Aku tak menjawabnya, karna mungkin hanya aku seorang diri yang tak mempunyai barang tersebut, jika teman-temanku mempunyainya itu hal yang wajar. Mereka dari kalangan orang-orang berada pasti semuanya punya. Sedangkan aku hanya seorang anak petani desa.
Bisa sekolah di sinipun sudah Alhamdulillah, kebetulan Bibiku yang membayari uang sekolahku. Bibiku tak punya anak, suaminya pun pamanku sudah meninggal sekitar 3 tahun yang lalu, jadi aku pun sudah ia anggap seperti anaknya sendiri.
“Kau kenapa diam saja Don?” Bisik Aji teman sebangkuku. “Kau punya HP kan?” tanya dia menyambungnya.
Aku hanya menggelengkan kepala. Karna aku tak punya barang itu.
“Kau bisa pinjam punya bibimu kan?

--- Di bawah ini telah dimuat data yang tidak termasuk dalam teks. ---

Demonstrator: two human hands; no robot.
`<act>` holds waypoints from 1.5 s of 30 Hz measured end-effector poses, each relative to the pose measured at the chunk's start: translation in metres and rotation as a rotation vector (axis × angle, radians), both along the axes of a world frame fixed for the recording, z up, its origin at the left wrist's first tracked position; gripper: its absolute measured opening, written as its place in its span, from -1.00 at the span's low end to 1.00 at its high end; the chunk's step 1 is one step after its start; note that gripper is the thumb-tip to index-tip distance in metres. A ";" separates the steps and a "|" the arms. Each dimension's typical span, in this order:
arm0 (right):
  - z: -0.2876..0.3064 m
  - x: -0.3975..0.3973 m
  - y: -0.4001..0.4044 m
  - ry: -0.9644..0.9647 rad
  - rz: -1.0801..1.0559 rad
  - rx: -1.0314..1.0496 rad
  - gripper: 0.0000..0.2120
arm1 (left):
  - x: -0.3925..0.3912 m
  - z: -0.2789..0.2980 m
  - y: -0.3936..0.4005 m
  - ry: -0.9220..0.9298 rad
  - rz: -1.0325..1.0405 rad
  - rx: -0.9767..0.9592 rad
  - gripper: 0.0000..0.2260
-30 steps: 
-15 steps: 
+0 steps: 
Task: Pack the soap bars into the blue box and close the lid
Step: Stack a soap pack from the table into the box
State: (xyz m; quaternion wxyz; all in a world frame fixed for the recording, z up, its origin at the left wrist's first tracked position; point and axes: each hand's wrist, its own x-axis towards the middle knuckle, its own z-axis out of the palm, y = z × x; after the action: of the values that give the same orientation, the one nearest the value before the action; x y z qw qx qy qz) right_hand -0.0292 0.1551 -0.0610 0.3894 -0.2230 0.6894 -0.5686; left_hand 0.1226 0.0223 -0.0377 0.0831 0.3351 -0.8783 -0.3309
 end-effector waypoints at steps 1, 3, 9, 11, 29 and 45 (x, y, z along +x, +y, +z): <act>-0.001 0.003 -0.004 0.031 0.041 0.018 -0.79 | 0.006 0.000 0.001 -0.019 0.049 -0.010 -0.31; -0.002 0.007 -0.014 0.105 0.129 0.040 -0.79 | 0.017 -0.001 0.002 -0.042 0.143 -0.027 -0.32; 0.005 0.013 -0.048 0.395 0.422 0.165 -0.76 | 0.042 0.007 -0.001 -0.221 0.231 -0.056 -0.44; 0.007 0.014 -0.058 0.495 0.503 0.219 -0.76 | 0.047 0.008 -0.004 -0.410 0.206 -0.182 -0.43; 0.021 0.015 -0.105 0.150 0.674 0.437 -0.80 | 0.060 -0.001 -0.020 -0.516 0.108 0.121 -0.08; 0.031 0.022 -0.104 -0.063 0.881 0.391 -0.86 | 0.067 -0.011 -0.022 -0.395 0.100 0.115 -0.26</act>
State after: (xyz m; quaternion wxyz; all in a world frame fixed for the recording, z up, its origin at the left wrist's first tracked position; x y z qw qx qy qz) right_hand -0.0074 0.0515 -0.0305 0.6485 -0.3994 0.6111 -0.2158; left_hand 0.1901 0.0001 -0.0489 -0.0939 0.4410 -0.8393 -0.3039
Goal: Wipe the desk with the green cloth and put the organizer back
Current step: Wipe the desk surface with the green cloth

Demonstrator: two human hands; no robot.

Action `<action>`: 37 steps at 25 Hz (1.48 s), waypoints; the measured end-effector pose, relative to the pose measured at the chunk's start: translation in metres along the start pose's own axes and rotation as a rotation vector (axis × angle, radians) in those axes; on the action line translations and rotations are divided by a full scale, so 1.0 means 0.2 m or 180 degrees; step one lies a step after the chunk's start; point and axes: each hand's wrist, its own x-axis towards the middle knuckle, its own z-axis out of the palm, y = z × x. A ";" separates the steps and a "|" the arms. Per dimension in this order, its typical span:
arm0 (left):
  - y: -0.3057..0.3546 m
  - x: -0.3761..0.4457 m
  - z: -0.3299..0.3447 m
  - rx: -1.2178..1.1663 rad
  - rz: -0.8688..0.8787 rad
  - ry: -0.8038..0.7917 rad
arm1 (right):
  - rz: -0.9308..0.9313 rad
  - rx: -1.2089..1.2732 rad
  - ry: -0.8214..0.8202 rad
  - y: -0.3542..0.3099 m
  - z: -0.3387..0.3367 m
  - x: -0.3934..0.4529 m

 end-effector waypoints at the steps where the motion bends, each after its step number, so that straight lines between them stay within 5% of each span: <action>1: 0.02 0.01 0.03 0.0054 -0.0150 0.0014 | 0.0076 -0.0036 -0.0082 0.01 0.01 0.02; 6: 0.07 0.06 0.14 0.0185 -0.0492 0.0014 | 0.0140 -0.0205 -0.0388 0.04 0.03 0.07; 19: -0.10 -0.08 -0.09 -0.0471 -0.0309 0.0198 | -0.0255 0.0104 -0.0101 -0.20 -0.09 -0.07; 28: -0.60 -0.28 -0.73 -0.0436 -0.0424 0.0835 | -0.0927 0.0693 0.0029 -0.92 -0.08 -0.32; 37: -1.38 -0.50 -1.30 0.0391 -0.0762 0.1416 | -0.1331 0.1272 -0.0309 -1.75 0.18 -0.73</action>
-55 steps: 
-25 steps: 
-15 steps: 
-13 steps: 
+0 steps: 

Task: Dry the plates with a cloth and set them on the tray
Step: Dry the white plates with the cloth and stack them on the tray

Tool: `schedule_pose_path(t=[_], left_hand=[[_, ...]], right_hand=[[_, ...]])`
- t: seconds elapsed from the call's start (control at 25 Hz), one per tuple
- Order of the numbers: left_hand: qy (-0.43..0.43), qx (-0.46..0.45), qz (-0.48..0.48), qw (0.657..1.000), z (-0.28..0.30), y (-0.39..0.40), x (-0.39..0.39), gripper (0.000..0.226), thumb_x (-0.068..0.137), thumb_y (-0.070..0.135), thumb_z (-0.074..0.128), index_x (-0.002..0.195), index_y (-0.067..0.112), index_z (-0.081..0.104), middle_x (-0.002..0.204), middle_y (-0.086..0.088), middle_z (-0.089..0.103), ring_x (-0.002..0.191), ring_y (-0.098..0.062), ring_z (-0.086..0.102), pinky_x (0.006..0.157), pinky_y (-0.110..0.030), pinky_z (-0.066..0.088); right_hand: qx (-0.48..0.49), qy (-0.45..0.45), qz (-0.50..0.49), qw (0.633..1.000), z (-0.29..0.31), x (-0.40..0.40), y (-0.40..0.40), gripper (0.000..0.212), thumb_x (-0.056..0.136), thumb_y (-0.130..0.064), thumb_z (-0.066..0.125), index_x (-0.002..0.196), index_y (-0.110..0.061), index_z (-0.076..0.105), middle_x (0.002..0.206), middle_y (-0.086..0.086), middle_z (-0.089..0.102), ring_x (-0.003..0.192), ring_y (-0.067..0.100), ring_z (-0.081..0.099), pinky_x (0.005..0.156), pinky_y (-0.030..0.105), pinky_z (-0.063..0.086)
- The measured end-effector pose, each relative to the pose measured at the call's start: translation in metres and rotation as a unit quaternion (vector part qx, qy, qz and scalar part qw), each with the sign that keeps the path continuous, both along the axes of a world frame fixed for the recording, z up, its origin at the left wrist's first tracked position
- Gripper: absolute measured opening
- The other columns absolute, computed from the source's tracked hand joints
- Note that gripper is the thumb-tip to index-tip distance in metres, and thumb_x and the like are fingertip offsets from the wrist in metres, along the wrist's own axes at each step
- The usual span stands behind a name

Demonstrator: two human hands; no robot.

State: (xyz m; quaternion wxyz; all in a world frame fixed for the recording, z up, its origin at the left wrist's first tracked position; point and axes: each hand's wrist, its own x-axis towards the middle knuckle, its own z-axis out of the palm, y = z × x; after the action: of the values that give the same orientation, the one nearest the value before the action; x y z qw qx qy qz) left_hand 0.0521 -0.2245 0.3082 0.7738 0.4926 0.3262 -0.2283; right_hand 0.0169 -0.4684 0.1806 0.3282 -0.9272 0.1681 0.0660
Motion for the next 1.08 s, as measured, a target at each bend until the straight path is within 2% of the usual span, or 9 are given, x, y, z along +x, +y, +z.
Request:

Kau ingat dulu pernah menghubungi keluargamu lewat bibimu saat kau menginap dirumahku?” seketika Aji mengingatkan.
Aku langsung menatapnya. “Oh, iya Bibi May kan punya Hp, mungkin aku bisa meminjamnya untuk pembelajaran Daring nanti”. Kataku dalam hati.
“Iya Ji, bibiku punya Hp. Nanti aku coba meminjamnya. Kau jangan lupa mengabariku jika ada tugas ya!” pinta ku pada Aji.
“Iya don, tenang saja. Nanti aku kabari kau”
“Baiklah kalau semuanya punya Hp, nanti Ibu akan berikan cara pembelajarannya ya. Besok Ibu hubungi kalian” Tegas Ibu Siska menjelaskan.
“Baik Bu” serentak semua siswa.
“Yasudah kalau begitu kalian boleh pulang sekarang!” Ibu Siska mempersilahkan kami pulang.
Kamipun menyalaminya.
Aku langsung pulang setelah itu, kukayuh sepedaku sedikit agak lambat tidak seperti berangkat sekolah. Karna memang tak tergesa-gesa karna takut pintu gerbang segera tertutup seperti berangkat sekolah.
Sampai dirumah ku salami ibuku, lalu ku simpan tas di atas kasur yang lapuk terkapar dibawah lantai, punyaku sendiri.
“Kau pulang pagi sangat don, ada apa?” tanya ibuku terheran karna aku pulang tak seperti jam biasanya.
“Sekolah di liburkan bu selama kurang lebih 2 minggu kedepan, karna pemerintah sedang membatasi penularan virus Corona yang sekarang sedang hits di di negara-negara lain, virus itu sudah sampai di Indonesia” Aku menjelaskan. “Anak-anak disuruh belajar dirumah menggunakan Hp sebagai alatnya bu.”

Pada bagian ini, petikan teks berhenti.